Pictured below is a neutral lateral radiograph (Figure 4) and sagittal slice of a CBCT image of the same patient (Figure 5)

Figure 4
Figure 4.Lateral Cervical Radiographs (SS)
Figure 5
Figure 5.Lateral Cervical slice -CBCT (SS)

It is important to keep in mind that chiropractors take multiple images of the same anatomic region when using traditional radiographs to obtain the necessary detail needed for proper treatment. As we begin to consider patient dose, the effective patient dose to obtain an image similar to that of Figure 4 (lateral cervical radiograph) is 0.02 mSv (20 μSv) and for an AP cervical spine radiograph is 0.12 mSv.7

The description above quoted effective dose. Due to the individual sensitivities that different tissus have to radiation, it is important to be clear about the kind of dose being described: absorbed, equivalent, or effective.

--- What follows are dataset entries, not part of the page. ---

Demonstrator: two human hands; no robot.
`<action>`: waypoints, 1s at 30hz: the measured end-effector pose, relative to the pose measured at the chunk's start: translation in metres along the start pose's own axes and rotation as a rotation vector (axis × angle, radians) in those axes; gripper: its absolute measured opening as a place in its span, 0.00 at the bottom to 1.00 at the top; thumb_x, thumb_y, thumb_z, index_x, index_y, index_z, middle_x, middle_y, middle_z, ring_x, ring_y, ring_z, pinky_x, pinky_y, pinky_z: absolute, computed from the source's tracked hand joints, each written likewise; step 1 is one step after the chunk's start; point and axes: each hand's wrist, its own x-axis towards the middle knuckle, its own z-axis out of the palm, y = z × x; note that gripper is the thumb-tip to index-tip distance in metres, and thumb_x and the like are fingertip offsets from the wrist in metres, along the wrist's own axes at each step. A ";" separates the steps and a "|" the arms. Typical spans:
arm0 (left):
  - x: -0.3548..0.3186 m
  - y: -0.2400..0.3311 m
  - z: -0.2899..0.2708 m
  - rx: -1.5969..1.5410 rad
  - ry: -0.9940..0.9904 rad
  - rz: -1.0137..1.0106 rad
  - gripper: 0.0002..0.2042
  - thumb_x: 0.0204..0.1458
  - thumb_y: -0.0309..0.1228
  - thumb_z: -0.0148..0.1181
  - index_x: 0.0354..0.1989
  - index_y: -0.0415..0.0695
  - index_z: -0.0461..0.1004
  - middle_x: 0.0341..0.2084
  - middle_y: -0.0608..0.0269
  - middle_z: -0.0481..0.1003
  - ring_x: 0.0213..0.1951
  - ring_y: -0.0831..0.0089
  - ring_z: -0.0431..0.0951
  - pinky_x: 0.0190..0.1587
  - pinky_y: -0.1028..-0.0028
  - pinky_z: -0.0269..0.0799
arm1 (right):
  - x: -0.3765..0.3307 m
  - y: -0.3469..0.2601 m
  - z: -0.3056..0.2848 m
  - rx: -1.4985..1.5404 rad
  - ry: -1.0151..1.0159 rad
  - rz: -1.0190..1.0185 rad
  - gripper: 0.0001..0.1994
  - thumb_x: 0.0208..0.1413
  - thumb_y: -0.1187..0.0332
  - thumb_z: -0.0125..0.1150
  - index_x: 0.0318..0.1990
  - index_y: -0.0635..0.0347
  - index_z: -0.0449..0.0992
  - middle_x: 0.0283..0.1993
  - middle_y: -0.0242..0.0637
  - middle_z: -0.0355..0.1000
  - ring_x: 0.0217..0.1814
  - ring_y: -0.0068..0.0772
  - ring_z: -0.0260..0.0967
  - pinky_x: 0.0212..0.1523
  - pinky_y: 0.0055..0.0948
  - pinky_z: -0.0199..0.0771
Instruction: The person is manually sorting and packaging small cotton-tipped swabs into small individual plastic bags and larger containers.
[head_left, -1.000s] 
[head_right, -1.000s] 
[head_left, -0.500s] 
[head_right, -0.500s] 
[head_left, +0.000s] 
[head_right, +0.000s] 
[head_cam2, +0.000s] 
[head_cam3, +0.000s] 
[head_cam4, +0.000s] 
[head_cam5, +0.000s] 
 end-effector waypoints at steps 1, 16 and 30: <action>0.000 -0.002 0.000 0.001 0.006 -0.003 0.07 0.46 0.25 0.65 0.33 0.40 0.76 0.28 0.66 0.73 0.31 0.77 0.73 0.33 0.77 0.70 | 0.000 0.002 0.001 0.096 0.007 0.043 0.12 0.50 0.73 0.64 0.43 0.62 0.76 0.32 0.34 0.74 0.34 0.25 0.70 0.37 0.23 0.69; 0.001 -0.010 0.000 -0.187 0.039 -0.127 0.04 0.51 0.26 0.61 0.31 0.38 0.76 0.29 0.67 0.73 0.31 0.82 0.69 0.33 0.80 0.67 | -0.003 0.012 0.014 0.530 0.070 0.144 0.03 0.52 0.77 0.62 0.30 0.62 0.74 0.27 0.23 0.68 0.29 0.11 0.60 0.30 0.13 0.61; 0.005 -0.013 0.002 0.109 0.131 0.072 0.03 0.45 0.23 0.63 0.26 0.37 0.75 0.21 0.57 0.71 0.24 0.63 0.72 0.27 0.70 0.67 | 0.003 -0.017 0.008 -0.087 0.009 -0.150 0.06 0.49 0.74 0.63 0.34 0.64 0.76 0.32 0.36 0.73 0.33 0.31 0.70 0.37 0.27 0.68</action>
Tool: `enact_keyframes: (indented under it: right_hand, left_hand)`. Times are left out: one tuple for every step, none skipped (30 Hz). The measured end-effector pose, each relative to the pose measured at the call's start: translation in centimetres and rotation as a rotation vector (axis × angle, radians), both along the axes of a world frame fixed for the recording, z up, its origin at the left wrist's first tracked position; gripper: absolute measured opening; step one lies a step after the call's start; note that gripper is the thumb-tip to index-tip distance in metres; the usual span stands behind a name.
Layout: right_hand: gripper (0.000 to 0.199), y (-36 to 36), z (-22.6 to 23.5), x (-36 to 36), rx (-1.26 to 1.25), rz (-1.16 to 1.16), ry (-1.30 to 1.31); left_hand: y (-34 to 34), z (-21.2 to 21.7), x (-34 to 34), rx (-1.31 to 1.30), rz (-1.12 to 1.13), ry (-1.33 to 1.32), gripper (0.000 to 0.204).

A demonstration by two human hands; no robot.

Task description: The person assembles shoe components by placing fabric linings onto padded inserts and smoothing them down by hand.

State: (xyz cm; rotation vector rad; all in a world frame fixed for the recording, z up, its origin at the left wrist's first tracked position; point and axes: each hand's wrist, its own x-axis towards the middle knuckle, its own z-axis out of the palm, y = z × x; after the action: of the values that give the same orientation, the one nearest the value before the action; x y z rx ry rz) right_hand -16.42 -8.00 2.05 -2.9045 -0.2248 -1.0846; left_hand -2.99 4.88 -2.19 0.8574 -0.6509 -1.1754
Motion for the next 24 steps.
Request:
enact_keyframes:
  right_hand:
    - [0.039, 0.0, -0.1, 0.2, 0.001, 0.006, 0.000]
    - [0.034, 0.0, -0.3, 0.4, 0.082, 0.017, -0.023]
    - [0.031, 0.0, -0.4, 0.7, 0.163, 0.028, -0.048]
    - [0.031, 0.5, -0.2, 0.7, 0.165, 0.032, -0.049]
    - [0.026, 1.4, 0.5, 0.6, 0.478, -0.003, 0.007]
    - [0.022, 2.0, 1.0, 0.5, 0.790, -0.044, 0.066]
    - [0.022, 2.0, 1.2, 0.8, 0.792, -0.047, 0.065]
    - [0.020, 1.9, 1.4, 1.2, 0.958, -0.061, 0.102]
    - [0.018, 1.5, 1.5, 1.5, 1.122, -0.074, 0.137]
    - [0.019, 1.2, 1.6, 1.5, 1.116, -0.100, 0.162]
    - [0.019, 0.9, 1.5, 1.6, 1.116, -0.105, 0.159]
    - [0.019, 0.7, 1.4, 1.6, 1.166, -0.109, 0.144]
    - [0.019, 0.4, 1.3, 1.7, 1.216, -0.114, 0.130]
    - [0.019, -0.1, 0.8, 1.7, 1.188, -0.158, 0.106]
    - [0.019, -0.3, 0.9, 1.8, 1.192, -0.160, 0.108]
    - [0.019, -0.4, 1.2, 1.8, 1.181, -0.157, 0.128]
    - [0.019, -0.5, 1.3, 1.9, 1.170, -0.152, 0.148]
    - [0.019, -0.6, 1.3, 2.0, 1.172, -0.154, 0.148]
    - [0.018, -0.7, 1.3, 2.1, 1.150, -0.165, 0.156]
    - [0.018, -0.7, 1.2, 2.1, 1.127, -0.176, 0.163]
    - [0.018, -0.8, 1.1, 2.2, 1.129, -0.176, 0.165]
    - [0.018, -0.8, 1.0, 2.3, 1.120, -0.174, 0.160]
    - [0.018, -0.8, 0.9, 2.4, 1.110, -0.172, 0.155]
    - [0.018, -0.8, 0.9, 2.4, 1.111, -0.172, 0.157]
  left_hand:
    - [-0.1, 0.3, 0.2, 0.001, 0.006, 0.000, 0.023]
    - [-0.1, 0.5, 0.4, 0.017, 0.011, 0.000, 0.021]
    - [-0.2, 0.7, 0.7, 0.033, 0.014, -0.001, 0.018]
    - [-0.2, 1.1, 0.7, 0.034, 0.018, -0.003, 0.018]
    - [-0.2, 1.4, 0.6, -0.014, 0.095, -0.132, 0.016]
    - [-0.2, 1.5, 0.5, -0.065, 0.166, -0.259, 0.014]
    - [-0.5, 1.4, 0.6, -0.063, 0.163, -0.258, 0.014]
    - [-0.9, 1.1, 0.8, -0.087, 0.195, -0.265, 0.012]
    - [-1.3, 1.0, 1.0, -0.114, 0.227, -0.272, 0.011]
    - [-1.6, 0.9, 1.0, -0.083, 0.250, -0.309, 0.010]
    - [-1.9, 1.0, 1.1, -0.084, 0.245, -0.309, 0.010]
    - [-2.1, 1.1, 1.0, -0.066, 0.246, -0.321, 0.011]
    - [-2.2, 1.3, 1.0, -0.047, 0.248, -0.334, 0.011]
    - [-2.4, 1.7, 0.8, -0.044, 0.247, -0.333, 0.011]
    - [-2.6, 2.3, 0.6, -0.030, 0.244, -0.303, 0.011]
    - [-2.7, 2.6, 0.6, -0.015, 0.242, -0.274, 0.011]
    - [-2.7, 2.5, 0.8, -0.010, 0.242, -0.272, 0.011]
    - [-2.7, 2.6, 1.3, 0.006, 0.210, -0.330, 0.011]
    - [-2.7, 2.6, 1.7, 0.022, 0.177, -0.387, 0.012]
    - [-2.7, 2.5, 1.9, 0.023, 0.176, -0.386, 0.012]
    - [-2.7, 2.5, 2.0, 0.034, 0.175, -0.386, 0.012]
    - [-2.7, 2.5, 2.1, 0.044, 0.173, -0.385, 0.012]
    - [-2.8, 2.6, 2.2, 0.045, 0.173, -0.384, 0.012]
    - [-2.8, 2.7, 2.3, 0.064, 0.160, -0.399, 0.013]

Absorbed dose “is the energy deposited in a small volume of matter (tissue) by the radiation beam passing through the matter divided by the mass of the matter”.8 This is measured in Gray (Gy) and “is equal to a joule of energy deposited in a kilogram of substance.”9

Equivalent dose is a variation on absorbed dose that is focused on radiation-type based on its interaction with tissue. A change to units from Gray (Gy) to Seiverts (Sv) occurs after the absorbed dose is multiplied by a radiation weighting factor.8 This weighting factor is intended to allow for understanding of the amount of harm that is created by the various types of radiation (alpha, beta, gamma).9 In X-ray, the radiation weighting factor is 1.0, so in effect the absorbed dose of 1Gray (Gy) is equal to the equivalent dose in Seiverts (Sv).8

Effective dose multiplies the equivalent dose by a tissue weighting factor and is used to describe the effect of the radiation on the specific tissue that was exposed; effective dose is also described in Seiverts (Sv).

Understanding effective dose is necessary to evaluate the patient risk of having a diagnostic imaging study.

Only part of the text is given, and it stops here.